• _Exercise directions_
Reproduce the entire listing exactly. Leave the pictures out.

(Information provided begins)

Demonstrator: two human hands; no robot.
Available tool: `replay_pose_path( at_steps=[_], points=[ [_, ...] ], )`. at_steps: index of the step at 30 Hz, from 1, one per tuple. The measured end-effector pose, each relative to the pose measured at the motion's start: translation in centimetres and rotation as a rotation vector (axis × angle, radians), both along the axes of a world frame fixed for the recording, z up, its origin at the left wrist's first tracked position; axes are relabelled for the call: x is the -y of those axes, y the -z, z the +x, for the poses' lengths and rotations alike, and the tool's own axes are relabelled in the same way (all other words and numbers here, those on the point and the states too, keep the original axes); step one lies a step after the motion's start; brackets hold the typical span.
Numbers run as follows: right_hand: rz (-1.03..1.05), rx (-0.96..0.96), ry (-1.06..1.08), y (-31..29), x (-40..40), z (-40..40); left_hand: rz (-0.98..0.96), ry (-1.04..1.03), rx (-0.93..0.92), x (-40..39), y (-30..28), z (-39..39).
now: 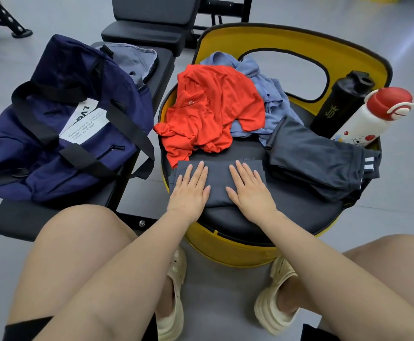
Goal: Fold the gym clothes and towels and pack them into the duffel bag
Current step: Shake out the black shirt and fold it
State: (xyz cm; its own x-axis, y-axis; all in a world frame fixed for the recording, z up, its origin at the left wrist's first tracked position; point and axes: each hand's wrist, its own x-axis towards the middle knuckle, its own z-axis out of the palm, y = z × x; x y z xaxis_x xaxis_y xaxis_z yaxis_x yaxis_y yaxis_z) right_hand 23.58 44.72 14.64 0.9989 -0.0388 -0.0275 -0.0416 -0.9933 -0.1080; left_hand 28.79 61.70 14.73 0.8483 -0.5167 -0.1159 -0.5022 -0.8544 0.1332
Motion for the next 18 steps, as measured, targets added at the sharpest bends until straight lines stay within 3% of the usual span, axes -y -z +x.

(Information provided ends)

• _Exercise solution_
Demonstrator: two human hands; no robot.
Available tool: `replay_pose_path( at_steps=[_], points=[ [_, ...] ], )`. at_steps: index of the step at 30 Hz, from 1, one per tuple. The measured end-effector pose, each relative to the pose measured at the motion's start: translation in centimetres and rotation as a rotation vector (axis × angle, radians), both along the axes of a world frame fixed for the recording, z up, its origin at the left wrist's first tracked position; axes are relabelled for the call: x is the -y of those axes, y the -z, z the +x, for the poses' lengths and rotations alike, and the tool's own axes are relabelled in the same way (all other words and numbers here, those on the point and the states too, keep the original axes); step one lies a step after the motion's start; brackets hold the typical span.
Numbers run as follows: right_hand: rz (-1.03..1.05), rx (-0.96..0.96), ry (-1.06..1.08), y (-31..29), x (-40..40), z (-40..40); left_hand: rz (-0.98..0.96), ry (-1.04..1.03), rx (-0.93..0.92), x (-40..39), y (-30..28), z (-39..39).
now: 
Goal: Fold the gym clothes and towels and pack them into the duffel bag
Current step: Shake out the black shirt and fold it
State: (xyz cm; its own x-axis, y-axis; all in a world frame fixed for the recording, z up, its origin at the left wrist's first tracked position; point and axes: each hand's wrist, its own x-axis towards the middle knuckle, its own z-axis out of the palm, y = z × x; x y z xaxis_x xaxis_y xaxis_z yaxis_x yaxis_y yaxis_z) right_hand 23.58 44.72 14.64 0.9989 -0.0388 -0.0275 -0.0416 -0.9933 -0.1080; left_hand 28.79 61.70 14.73 0.8483 -0.5167 -0.1159 -0.5022 -0.8544 0.1332
Motion for the next 18 steps, as measured, targets added at the sharpest bends until straight lines stay within 3% of the usual span, axes -y -z +x.

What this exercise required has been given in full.